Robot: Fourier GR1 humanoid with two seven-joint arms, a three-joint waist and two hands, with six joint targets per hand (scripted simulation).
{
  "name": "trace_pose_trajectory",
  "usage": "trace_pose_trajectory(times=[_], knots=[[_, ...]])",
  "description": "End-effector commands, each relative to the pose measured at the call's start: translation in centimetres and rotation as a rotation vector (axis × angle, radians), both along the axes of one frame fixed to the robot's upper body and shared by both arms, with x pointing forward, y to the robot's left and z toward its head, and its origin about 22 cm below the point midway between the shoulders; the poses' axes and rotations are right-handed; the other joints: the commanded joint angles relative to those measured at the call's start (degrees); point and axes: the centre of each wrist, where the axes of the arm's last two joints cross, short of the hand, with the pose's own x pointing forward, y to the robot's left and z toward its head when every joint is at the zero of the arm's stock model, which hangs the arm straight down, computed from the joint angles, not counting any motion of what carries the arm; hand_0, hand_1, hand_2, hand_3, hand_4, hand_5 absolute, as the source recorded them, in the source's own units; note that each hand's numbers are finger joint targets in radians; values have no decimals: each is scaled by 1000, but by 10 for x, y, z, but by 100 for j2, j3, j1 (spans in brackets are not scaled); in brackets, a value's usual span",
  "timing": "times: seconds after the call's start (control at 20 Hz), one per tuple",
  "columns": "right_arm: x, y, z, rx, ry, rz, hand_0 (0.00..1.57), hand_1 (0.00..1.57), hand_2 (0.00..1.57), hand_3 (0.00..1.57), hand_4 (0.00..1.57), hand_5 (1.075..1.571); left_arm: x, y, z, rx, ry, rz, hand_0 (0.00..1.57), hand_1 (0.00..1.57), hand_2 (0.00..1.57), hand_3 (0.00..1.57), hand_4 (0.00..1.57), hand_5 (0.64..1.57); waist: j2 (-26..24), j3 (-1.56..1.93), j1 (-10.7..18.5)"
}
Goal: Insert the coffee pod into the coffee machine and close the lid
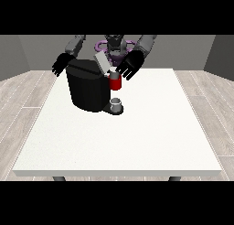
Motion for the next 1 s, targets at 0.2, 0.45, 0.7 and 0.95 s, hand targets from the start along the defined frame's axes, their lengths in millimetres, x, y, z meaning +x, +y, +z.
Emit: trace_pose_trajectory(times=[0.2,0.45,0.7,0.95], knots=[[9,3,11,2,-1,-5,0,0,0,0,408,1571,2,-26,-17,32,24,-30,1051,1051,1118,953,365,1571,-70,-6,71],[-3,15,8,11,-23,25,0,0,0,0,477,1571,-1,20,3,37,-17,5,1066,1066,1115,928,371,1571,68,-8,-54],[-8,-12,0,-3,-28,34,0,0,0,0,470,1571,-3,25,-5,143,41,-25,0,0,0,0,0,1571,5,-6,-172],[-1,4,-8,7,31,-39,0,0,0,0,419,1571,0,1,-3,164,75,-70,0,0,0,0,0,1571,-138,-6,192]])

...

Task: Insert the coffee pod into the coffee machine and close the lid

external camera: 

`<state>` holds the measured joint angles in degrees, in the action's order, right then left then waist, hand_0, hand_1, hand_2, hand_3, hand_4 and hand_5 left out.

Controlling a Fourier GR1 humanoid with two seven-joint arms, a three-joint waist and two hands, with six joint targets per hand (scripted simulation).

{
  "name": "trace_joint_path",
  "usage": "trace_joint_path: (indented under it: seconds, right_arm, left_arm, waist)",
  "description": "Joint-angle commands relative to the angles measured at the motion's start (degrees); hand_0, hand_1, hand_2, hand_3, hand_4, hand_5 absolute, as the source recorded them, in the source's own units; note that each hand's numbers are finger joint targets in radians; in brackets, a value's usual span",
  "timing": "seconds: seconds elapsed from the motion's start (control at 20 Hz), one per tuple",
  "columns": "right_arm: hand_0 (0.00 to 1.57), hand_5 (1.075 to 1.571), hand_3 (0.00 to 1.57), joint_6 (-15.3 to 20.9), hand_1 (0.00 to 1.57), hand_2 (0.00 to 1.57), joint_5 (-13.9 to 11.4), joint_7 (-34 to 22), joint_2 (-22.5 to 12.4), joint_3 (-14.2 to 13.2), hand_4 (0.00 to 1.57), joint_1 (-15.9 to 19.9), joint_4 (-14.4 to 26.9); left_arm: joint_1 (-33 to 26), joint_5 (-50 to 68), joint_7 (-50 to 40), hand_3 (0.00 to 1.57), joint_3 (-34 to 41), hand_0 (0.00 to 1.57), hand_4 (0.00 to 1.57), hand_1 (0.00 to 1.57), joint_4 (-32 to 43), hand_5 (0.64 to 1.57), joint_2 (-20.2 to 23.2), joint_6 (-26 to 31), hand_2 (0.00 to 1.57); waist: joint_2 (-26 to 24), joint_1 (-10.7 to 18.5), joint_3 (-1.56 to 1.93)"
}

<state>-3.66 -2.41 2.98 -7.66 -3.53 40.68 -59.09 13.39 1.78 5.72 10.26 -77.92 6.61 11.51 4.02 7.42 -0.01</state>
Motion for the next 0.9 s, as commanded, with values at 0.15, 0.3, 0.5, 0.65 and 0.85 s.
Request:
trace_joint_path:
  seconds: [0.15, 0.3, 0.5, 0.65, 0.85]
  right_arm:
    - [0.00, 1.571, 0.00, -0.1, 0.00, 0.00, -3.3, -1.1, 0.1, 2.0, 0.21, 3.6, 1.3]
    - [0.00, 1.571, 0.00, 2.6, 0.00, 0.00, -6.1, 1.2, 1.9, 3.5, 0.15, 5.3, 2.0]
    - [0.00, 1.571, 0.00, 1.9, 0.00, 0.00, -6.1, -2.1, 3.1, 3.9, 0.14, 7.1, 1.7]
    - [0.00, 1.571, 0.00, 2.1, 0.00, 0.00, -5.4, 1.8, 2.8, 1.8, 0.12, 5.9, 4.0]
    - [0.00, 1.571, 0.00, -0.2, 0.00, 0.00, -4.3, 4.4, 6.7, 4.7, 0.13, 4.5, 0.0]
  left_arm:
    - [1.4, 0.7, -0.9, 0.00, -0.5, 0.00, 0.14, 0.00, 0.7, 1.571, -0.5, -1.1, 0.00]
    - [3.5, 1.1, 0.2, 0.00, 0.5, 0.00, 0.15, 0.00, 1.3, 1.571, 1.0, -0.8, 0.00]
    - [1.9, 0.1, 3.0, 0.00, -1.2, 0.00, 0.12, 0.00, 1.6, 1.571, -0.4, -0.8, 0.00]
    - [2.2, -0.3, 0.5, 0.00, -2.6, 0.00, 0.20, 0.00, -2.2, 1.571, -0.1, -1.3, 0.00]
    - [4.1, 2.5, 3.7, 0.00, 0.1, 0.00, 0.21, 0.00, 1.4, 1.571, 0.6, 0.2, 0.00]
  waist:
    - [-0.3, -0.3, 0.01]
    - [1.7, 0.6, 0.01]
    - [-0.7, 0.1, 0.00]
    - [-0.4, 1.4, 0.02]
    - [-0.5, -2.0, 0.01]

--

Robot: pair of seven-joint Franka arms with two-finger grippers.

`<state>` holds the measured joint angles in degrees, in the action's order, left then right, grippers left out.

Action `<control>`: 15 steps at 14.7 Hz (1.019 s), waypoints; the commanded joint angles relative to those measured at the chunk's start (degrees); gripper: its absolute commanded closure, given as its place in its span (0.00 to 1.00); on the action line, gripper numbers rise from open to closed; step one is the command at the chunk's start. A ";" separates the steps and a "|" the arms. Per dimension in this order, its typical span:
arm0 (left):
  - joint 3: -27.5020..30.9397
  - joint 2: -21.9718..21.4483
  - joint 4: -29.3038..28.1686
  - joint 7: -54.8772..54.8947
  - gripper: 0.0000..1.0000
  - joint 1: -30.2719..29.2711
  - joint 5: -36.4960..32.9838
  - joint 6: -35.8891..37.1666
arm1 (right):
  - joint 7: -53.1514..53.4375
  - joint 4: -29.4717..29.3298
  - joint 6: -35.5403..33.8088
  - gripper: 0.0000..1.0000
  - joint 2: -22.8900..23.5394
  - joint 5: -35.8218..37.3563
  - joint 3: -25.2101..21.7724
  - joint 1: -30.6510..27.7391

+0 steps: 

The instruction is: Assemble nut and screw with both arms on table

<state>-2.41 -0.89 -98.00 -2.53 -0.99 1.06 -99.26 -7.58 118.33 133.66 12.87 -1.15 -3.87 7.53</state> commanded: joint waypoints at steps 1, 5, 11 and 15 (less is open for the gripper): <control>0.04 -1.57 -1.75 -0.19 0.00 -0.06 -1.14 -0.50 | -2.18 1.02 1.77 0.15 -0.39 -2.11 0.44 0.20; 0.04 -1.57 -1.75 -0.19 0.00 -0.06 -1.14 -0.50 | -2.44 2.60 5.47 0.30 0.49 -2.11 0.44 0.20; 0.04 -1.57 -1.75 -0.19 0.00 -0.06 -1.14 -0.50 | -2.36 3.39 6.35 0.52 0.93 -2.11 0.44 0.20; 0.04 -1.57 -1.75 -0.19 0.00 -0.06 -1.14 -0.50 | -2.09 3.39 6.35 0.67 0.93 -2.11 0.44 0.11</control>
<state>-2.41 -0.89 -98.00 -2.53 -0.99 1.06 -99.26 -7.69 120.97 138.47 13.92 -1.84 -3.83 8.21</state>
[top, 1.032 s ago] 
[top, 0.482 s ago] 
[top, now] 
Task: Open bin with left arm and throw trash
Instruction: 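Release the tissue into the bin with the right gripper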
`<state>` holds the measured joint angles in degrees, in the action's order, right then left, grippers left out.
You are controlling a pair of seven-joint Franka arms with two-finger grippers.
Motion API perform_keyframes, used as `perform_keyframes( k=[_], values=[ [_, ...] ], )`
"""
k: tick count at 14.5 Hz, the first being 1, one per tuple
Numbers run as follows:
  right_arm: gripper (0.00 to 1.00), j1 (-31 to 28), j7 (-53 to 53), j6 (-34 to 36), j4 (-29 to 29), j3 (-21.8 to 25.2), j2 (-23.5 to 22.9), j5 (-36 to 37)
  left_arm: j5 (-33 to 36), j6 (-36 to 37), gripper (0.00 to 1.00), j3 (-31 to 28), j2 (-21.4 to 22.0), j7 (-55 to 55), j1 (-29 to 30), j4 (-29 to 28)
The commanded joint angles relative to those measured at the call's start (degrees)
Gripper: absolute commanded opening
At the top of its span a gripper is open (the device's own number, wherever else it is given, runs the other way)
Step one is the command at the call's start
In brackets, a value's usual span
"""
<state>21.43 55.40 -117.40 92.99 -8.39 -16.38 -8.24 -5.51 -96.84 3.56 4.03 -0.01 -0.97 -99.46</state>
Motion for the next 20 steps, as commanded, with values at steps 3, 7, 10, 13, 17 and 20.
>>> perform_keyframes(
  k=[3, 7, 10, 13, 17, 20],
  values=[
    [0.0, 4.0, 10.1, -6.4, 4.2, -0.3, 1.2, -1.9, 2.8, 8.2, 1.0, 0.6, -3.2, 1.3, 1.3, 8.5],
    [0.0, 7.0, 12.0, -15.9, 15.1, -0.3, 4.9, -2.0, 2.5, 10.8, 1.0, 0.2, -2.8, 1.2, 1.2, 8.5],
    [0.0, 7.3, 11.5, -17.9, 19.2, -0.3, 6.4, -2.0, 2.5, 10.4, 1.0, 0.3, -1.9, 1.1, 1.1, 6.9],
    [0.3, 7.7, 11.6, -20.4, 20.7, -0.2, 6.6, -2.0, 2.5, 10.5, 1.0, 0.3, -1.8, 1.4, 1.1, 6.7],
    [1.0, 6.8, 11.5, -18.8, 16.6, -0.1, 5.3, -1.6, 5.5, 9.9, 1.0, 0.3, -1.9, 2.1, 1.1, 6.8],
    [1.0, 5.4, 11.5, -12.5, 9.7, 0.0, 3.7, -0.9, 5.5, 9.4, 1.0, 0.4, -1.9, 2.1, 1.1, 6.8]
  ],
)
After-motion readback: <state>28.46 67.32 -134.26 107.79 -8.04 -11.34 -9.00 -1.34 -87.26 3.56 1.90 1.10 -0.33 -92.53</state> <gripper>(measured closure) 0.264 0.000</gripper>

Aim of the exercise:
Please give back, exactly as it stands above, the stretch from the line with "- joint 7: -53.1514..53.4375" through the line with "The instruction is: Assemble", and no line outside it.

Output below:
  - joint 7: -53.1514..53.4375
  - joint 4: -29.4717..29.3298
  - joint 6: -35.5403..33.8088
  - gripper: 0.0000..1.0000
  - joint 2: -22.8900..23.5394
  - joint 5: -35.8218..37.3563
  - joint 3: -25.2101..21.7724
  - joint 1: -30.6510..27.7391

+0 steps: 

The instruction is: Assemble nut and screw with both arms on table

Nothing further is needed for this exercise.